**YOUR GOAL:** The following data has a line with "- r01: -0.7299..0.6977" and a line with "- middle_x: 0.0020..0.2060". Write out exactly those lines and all the lines between them.

**GIVEN MATERIAL:**
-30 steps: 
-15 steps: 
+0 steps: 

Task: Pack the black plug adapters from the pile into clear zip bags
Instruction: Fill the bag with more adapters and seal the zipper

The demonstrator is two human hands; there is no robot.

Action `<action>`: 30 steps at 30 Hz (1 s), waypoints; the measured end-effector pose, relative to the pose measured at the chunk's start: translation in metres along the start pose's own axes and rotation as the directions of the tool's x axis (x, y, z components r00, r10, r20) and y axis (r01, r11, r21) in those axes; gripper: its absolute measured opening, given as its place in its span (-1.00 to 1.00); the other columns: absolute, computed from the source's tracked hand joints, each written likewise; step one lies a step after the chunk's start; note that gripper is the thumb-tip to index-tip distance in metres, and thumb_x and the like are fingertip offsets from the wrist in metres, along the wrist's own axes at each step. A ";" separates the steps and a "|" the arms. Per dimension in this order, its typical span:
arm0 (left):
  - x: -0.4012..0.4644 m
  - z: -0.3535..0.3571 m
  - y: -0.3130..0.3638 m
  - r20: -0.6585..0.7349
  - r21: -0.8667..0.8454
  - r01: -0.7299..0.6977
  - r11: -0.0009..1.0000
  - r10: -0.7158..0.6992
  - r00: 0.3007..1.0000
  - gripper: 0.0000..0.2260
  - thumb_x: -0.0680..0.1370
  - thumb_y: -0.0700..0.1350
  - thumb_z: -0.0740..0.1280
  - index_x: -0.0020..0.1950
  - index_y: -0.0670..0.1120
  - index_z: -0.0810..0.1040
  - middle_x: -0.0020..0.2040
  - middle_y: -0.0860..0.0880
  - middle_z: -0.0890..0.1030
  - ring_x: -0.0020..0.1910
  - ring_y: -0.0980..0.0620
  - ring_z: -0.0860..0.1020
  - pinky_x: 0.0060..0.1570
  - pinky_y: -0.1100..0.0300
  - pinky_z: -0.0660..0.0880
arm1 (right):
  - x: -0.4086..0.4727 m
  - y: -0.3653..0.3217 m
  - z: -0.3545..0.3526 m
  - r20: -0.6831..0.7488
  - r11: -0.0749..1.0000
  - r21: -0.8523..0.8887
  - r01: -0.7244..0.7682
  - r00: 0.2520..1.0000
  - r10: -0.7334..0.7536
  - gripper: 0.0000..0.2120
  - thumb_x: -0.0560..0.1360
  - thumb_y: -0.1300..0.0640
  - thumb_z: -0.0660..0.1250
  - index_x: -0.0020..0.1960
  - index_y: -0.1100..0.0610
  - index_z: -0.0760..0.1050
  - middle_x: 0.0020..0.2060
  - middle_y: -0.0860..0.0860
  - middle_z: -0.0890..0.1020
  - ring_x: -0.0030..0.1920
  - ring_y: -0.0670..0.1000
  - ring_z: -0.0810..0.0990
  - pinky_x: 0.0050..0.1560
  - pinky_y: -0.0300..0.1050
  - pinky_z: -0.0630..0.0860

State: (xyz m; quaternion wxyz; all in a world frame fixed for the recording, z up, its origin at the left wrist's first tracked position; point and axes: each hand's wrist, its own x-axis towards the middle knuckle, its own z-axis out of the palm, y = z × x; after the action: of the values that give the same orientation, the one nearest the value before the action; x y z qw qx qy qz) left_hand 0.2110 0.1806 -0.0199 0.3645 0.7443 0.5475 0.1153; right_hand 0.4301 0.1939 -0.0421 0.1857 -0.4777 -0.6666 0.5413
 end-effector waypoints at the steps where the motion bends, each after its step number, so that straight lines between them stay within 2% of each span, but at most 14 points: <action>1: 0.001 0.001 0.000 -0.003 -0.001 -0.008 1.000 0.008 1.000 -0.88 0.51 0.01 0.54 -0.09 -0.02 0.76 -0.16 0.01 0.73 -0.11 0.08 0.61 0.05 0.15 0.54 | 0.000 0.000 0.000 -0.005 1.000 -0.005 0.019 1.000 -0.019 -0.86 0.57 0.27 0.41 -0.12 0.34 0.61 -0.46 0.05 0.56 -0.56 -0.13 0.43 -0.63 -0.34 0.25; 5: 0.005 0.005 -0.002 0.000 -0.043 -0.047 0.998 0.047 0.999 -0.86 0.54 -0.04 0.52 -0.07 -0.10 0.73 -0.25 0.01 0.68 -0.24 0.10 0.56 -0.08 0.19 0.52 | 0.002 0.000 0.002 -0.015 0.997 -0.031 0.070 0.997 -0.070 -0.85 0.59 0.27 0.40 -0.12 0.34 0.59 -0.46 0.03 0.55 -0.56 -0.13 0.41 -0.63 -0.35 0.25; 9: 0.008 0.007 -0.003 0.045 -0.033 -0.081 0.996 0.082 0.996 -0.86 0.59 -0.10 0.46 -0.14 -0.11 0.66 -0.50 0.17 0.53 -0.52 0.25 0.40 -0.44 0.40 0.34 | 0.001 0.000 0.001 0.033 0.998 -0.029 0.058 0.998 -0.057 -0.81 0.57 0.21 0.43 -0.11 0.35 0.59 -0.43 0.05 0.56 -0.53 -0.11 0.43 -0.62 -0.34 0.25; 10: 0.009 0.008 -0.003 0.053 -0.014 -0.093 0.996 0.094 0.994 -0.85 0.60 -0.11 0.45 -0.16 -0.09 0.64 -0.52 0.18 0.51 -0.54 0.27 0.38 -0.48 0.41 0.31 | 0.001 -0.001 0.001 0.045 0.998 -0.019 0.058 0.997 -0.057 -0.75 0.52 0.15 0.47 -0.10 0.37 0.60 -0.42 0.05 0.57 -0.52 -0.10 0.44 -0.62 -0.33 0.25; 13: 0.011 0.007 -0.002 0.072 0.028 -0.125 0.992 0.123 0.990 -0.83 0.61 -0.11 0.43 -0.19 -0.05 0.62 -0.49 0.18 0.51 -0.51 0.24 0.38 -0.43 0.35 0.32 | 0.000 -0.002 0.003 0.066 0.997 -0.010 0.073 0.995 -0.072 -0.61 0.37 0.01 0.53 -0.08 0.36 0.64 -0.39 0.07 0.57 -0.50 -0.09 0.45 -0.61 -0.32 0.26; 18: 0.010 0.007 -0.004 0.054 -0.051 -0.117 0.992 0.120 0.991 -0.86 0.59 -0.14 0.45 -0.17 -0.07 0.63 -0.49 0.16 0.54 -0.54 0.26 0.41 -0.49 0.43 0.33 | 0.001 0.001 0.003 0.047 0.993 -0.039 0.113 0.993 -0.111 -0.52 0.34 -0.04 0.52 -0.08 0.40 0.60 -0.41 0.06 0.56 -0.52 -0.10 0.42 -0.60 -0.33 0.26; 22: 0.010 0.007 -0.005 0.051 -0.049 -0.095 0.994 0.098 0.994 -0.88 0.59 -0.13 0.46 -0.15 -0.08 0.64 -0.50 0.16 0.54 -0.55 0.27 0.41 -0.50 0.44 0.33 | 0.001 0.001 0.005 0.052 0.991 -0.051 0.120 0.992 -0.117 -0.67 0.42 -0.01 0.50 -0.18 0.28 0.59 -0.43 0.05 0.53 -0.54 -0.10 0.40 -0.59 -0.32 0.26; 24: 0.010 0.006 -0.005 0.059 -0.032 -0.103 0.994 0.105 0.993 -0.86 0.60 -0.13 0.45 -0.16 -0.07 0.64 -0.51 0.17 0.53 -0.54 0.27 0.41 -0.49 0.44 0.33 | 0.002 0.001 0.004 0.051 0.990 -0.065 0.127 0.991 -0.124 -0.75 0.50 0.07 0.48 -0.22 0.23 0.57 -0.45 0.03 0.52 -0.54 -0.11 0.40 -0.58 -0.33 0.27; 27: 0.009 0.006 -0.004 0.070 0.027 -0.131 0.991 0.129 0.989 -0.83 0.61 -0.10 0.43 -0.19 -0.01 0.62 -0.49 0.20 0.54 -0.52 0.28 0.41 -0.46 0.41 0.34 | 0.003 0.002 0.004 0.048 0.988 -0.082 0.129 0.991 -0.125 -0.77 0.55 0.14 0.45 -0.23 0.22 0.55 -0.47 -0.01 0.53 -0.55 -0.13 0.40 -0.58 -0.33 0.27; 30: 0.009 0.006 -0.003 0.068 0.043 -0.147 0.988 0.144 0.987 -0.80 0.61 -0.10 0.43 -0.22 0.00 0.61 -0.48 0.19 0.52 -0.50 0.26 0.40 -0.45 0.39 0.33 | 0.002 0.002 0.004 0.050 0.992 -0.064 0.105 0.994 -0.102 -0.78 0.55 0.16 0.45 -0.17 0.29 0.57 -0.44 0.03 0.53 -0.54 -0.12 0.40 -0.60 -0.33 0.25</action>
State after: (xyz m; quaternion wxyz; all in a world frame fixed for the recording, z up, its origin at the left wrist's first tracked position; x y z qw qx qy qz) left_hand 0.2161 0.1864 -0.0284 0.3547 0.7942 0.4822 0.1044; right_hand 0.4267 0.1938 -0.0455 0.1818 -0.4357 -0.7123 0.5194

**FINISHED TASK:**
  - r01: -0.7299..0.6977
  - r11: -0.0009..1.0000
  - r10: -0.7158..0.6992
  - r00: 0.3007..1.0000
  - gripper: 0.0000..0.2260
  - thumb_x: -0.0680..0.1370
  - thumb_y: -0.0700..0.1350
  - thumb_z: -0.0740..0.1280
  - index_x: -0.0020..0.1950
  - index_y: -0.0670..0.1120
  - index_z: -0.0810..0.1040
  - middle_x: -0.0020..0.2040
  - middle_y: -0.0860..0.0880
  - middle_z: -0.0890..0.1030
  - ring_x: -0.0020..0.1910
  - ring_y: -0.0980..0.0620
  - ring_z: -0.0860..0.1020
  - pinky_x: 0.0060..0.1570
  - pinky_y: -0.1100..0.0300
  - pinky_z: -0.0660..0.0880
arm1 (right):
  - x: -0.4086..0.4727 m
  - y: -0.3653..0.3217 m
  - z: -0.3545..0.3526 m
  - r20: -0.6831..0.7488
  - r11: -0.0749..1.0000
  - r21: -0.8523..0.8887
  - r01: -0.7244..0.7682
  - r00: 0.2520..1.0000
  - r10: -0.7334..0.7536
  - gripper: 0.0000..0.2120
  - thumb_x: -0.0560..0.1360
  - thumb_y: -0.1300..0.0640
  - thumb_z: -0.0660..0.1250
  - index_x: -0.0020..0.1960
  - index_y: -0.1100..0.0610
  - index_z: -0.0760..0.1050
  - middle_x: 0.0020..0.2060

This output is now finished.